(Aim of the task) Could the lines from the one containing "point(186, 167)" through the end of the material below be returned exactly, with nothing else?

"""

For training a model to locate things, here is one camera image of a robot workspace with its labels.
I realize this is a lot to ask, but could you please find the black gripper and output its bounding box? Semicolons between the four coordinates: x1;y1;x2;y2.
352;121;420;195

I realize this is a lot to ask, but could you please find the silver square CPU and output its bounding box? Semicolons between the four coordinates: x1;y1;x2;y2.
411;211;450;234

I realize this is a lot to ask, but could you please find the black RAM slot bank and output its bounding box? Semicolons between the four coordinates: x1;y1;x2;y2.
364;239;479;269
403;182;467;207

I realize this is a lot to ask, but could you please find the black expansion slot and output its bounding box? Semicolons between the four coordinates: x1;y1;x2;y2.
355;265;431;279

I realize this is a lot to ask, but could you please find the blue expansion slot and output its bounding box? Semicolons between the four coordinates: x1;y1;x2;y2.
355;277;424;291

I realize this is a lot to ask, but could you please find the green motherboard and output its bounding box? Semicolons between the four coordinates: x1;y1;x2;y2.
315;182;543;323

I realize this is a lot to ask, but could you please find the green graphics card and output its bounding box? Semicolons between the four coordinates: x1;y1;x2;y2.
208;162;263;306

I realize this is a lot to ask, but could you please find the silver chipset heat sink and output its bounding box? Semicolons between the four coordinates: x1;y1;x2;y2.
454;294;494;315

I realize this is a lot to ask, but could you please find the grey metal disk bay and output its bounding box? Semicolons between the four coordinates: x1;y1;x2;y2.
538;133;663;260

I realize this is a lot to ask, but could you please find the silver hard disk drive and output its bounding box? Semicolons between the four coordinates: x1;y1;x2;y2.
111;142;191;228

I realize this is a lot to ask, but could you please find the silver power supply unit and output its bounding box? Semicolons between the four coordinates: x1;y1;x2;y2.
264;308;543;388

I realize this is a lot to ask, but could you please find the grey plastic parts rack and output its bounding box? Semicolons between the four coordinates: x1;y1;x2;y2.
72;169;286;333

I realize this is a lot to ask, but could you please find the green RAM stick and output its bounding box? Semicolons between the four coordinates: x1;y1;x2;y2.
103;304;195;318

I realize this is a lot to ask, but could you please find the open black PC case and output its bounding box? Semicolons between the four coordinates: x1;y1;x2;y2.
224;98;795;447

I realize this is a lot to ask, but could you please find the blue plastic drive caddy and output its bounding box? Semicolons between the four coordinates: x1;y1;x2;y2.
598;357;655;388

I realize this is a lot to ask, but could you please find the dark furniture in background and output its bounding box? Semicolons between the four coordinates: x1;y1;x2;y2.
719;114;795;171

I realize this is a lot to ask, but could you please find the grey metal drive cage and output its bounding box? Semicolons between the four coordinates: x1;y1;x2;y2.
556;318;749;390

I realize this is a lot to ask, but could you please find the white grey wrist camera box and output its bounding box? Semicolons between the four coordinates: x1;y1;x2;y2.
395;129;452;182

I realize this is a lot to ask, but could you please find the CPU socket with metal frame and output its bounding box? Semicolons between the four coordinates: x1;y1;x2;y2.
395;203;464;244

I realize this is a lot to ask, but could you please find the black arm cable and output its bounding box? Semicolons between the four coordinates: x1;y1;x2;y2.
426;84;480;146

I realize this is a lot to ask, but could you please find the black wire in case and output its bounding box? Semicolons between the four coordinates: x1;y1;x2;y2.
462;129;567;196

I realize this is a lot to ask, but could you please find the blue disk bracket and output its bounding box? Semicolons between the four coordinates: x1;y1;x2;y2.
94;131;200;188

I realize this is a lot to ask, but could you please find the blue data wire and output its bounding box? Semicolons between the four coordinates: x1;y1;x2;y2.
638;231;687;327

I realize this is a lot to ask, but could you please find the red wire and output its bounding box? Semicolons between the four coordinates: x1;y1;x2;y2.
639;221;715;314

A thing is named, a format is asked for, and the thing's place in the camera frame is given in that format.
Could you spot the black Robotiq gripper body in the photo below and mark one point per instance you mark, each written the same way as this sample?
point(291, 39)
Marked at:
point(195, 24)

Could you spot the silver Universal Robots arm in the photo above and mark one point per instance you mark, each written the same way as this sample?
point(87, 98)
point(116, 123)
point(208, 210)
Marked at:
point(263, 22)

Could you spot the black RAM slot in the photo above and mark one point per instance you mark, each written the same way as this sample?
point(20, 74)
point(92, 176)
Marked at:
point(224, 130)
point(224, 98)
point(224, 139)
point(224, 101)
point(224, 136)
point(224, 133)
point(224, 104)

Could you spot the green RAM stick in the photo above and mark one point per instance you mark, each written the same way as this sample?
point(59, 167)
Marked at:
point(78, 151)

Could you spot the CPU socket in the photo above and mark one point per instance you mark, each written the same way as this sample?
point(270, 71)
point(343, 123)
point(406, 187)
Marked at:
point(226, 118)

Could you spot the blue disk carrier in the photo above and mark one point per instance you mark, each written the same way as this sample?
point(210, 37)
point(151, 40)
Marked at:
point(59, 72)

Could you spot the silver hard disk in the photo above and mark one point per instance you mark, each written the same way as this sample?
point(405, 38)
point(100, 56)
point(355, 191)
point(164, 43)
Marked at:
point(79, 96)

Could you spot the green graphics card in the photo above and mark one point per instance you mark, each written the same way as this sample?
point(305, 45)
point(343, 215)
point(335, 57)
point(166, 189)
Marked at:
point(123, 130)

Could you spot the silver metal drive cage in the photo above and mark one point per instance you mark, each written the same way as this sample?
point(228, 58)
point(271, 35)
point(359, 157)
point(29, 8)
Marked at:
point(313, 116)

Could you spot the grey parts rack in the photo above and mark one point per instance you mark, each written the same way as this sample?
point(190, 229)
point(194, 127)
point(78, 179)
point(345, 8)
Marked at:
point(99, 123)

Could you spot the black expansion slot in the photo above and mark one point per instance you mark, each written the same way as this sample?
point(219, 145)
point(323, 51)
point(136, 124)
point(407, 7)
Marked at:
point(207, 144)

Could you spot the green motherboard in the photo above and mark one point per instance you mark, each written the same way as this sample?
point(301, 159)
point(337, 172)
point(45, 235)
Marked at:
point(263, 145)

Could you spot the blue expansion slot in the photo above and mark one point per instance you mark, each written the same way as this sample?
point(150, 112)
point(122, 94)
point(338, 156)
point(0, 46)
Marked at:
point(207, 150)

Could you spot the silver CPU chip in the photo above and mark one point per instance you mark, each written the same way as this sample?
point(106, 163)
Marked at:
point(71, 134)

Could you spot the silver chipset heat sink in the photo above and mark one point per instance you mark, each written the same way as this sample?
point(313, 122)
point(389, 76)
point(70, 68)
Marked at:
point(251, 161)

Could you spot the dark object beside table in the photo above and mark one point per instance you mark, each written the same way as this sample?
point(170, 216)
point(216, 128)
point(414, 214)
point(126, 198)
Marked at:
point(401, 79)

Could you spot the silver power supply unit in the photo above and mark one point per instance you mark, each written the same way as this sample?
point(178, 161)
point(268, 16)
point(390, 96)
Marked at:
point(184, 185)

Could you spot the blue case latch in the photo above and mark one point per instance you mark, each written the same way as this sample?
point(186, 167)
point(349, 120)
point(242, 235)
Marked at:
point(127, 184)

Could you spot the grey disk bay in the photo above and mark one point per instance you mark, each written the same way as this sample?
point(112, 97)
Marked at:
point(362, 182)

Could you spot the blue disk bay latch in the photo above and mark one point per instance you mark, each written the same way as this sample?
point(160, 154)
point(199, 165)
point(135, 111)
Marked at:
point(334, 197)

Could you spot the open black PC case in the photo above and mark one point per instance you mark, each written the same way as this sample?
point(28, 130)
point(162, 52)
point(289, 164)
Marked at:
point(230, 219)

"""

(Task solution)
point(186, 167)
point(349, 120)
point(242, 235)
Marked at:
point(127, 184)

Could you spot the grey disk bay in the photo above and mark one point per instance you mark, each written the same way as this sample?
point(112, 97)
Marked at:
point(362, 182)

Could you spot the blue disk bay latch in the photo above and mark one point per instance you mark, each written the same way as this sample?
point(160, 154)
point(199, 165)
point(135, 111)
Marked at:
point(334, 197)

Could you spot the open black PC case in the photo above and mark one point per instance you mark, each written the same way as this sample?
point(28, 130)
point(162, 52)
point(289, 164)
Marked at:
point(230, 219)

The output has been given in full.